Mexico avian flu outbreak causes $50 million in losses

The H7N3 avian flu outbreak in Jalisco, Mexico, has caused the loss of 2.5 million chickens and $50 million, according to reports in the country's poultry sector. Jalisco accounts for 55 percent of the country's egg output, and while Japan (Mexico's main foreign customer for eggs) has resumed imports, European and African countries have continued their bans.

The H7N3 avian flu outbreak in Jalisco, Mexico, has caused the loss of 2.5 million chickens and $50 million, according to reports in the country's poultry sector.

Jalisco accounts for 55 percent of the country's egg output, and while Japan (Mexico's main foreign customer for eggs) has resumed imports, European and African countries have continued their bans. Roughly 3.4 million birds are currently carriers of the virus, according to reports from Mexico's food safety agency, Senasica.

Authorities are calling for more healthy chickens to be vaccinated against H7N3 to stop the spread of the virus, and private labs in Mexico are working to produce 80 million doses in the next three weeks to meet demand.

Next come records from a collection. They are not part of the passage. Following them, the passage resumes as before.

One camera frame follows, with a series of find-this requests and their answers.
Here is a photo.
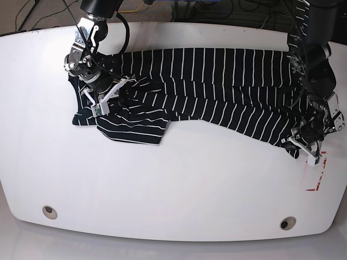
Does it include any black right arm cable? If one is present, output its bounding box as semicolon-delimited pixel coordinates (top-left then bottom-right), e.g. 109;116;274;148
115;12;131;56

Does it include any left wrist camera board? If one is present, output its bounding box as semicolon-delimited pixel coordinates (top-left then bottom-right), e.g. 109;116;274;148
307;153;322;166

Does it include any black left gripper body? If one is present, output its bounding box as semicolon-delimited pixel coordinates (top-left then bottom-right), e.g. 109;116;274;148
298;121;330;152

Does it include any table grommet hole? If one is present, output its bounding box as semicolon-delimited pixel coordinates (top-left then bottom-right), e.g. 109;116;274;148
42;205;57;220
280;216;297;231

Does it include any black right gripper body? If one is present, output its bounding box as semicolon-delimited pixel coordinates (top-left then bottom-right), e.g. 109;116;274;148
92;77;118;99

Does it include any navy white striped t-shirt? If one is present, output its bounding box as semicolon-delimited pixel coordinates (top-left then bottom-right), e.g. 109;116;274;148
72;48;301;149

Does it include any red tape marking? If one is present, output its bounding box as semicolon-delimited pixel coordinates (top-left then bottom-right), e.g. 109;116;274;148
303;151;328;192

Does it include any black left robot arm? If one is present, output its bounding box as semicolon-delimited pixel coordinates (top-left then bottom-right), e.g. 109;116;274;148
277;1;345;166

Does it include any right table grommet hole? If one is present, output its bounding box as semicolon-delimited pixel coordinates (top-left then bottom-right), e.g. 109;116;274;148
280;216;297;231

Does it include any left table grommet hole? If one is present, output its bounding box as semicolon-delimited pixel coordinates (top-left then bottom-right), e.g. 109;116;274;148
42;205;57;220

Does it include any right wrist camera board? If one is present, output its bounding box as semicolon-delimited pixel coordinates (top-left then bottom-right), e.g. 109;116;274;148
91;102;110;118

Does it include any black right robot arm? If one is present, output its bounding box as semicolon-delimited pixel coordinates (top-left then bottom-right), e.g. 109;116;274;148
64;1;130;107

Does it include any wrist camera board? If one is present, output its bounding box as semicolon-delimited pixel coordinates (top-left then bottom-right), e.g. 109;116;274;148
307;153;322;166
91;102;110;118

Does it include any yellow cable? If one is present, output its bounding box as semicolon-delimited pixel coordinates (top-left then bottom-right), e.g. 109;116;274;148
119;0;146;14

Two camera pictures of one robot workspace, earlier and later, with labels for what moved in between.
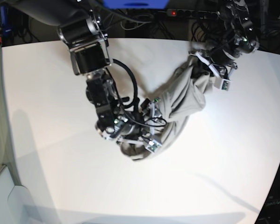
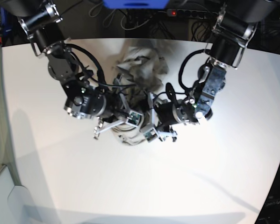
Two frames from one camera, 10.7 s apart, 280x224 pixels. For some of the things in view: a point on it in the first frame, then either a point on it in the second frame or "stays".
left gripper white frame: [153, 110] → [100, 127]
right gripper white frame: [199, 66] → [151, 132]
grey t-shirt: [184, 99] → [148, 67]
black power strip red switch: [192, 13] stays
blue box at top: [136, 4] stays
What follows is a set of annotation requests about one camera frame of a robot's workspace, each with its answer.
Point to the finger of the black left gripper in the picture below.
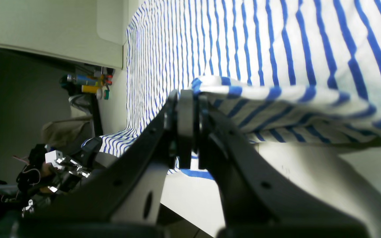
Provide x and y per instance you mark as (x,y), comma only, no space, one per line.
(86,155)

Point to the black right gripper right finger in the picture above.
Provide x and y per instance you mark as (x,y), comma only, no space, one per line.
(257,201)

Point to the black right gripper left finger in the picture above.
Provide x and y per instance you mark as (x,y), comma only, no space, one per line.
(123,201)

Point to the blue white striped T-shirt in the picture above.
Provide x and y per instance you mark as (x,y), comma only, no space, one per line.
(281,70)

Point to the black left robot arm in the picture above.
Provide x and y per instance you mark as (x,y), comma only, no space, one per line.
(47,173)

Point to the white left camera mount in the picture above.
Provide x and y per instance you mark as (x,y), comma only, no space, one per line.
(55,158)

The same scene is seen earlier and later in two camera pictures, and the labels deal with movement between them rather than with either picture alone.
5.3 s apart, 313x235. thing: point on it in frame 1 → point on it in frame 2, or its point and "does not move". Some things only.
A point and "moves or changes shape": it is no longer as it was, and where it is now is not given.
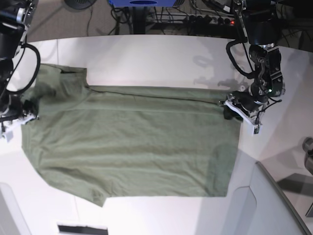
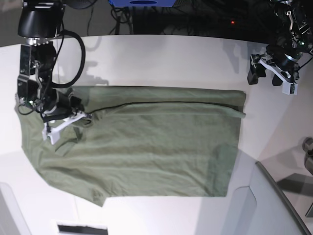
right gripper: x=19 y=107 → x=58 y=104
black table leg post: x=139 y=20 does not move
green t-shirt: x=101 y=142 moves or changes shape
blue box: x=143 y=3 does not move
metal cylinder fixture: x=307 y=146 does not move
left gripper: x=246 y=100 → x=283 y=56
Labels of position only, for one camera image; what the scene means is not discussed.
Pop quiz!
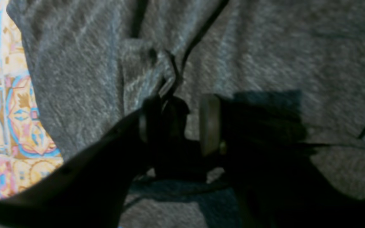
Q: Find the patterned tile tablecloth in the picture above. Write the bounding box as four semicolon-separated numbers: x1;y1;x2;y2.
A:
0;0;63;199

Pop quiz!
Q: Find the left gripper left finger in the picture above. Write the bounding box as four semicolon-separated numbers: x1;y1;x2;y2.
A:
0;96;189;228

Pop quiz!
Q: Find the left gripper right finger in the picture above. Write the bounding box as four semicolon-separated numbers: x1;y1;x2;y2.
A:
199;94;365;228

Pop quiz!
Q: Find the grey t-shirt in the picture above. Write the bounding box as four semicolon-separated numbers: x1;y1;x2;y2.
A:
6;0;365;228

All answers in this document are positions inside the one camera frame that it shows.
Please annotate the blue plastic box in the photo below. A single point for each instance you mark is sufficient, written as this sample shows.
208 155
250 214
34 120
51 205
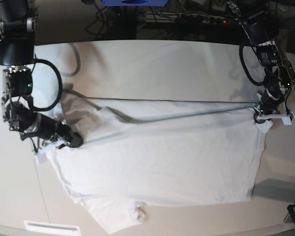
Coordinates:
134 2

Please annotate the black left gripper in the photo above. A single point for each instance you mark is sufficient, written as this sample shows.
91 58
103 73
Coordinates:
266 105

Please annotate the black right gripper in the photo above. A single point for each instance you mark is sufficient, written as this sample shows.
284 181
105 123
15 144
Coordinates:
33 124

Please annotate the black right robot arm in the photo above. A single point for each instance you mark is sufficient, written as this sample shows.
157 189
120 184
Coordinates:
17 39

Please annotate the white label strip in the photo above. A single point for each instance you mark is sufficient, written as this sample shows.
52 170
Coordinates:
53 229

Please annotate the black power strip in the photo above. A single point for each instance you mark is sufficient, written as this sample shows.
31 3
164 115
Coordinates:
187 18

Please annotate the white T-shirt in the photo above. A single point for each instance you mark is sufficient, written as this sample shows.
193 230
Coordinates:
156 153

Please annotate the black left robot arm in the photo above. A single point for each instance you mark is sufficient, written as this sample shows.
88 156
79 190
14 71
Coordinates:
262 36

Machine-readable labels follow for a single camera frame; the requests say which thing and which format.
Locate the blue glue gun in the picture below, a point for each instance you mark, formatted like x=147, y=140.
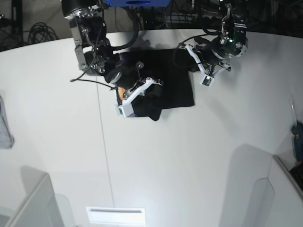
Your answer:
x=297, y=132

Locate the grey partition panel left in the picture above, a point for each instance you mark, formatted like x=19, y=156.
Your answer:
x=38, y=209

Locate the grey partition panel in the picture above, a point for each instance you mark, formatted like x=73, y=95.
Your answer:
x=38, y=209
x=291, y=179

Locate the white label plate with slot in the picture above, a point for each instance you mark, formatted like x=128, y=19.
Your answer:
x=117, y=216

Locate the black T-shirt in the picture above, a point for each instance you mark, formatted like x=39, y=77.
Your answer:
x=177, y=87

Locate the white camera box gripper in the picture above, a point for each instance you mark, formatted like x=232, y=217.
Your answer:
x=205, y=80
x=124, y=110

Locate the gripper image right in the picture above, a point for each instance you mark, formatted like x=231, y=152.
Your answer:
x=208, y=54

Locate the white camera box right gripper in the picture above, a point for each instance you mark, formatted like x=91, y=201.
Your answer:
x=124, y=110

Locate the black keyboard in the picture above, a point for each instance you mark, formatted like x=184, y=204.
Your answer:
x=297, y=174

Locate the grey partition panel right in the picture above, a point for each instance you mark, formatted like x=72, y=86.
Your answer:
x=291, y=179

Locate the white camera box left gripper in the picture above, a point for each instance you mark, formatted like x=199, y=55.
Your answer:
x=205, y=80

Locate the blue plastic box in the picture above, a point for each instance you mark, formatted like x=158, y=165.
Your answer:
x=140, y=3

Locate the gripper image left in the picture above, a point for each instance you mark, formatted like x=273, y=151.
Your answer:
x=126, y=76

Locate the grey cloth at left edge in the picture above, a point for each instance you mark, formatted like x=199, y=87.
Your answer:
x=6, y=139

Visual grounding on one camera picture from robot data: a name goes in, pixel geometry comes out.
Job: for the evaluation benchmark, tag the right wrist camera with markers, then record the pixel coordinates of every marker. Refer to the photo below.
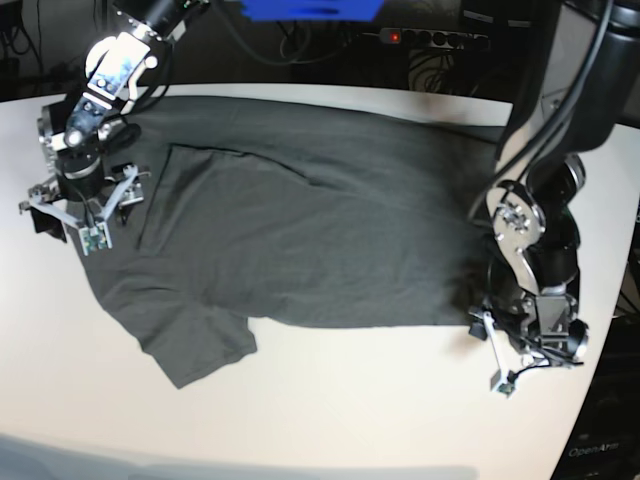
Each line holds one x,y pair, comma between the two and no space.
95,238

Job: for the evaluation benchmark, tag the blue plastic bin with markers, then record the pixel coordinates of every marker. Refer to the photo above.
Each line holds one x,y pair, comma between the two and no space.
312,10

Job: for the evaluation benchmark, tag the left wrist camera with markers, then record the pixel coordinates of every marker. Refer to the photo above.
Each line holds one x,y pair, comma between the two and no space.
503,382

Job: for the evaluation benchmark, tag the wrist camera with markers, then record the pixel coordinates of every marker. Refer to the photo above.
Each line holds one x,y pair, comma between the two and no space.
503,382
95,238

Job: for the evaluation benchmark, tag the dark grey T-shirt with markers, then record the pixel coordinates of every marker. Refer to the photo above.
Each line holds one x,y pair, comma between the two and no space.
310,216

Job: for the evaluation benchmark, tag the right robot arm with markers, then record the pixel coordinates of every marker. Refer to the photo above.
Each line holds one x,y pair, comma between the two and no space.
77,133

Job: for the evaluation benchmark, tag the black power strip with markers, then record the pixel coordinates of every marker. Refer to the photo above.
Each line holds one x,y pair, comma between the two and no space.
434,39

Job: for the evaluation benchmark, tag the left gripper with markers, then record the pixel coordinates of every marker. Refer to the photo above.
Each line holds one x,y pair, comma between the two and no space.
544,330

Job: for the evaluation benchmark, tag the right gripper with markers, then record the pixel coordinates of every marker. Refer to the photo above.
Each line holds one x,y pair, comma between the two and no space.
68,200

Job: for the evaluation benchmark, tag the black OpenArm base box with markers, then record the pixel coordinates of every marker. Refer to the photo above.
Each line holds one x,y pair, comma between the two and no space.
604,443

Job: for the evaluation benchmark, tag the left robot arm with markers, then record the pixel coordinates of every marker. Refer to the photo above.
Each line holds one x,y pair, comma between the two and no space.
581,65

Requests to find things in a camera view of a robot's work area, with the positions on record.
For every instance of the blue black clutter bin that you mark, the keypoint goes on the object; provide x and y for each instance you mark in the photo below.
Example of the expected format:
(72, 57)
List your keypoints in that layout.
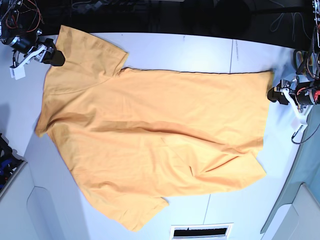
(9, 163)

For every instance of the orange yellow t-shirt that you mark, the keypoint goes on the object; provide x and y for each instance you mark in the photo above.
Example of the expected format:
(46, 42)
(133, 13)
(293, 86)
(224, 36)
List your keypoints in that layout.
(131, 138)

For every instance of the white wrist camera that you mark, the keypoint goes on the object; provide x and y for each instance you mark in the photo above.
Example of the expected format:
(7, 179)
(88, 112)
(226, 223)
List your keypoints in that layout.
(18, 72)
(301, 112)

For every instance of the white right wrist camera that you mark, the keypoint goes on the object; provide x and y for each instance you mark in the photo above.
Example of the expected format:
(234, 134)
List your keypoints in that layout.
(18, 72)

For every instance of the orange handled scissors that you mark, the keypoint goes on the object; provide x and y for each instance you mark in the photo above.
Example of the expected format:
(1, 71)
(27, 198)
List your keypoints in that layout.
(303, 63)

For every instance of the white slotted vent plate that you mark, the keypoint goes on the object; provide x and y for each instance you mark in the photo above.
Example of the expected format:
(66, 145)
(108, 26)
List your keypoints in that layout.
(201, 232)

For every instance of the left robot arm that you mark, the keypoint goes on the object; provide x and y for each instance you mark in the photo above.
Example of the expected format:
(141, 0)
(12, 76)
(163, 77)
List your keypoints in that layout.
(314, 47)

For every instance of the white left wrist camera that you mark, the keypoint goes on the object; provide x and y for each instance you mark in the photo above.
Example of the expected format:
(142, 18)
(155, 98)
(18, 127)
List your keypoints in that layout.
(301, 112)

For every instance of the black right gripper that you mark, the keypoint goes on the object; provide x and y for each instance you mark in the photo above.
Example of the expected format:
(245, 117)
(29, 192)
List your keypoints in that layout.
(29, 43)

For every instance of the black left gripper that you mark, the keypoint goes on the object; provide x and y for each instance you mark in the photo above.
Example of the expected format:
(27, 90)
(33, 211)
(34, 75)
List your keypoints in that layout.
(305, 95)

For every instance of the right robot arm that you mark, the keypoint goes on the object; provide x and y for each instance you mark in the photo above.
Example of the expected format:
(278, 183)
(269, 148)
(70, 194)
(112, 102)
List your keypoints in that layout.
(20, 30)

The National Union of Poultry Farmers of Mexico will administer the vaccines in coordination with Senasica. The first doses will be administered in poultry farms located within the sanitary barrier, in healthy bird populations that are low-health risk. The farms that administer the vaccine will remain under quarantine until the end of the productive life of birds, and then carry out depopulation so they can eradicate the virus.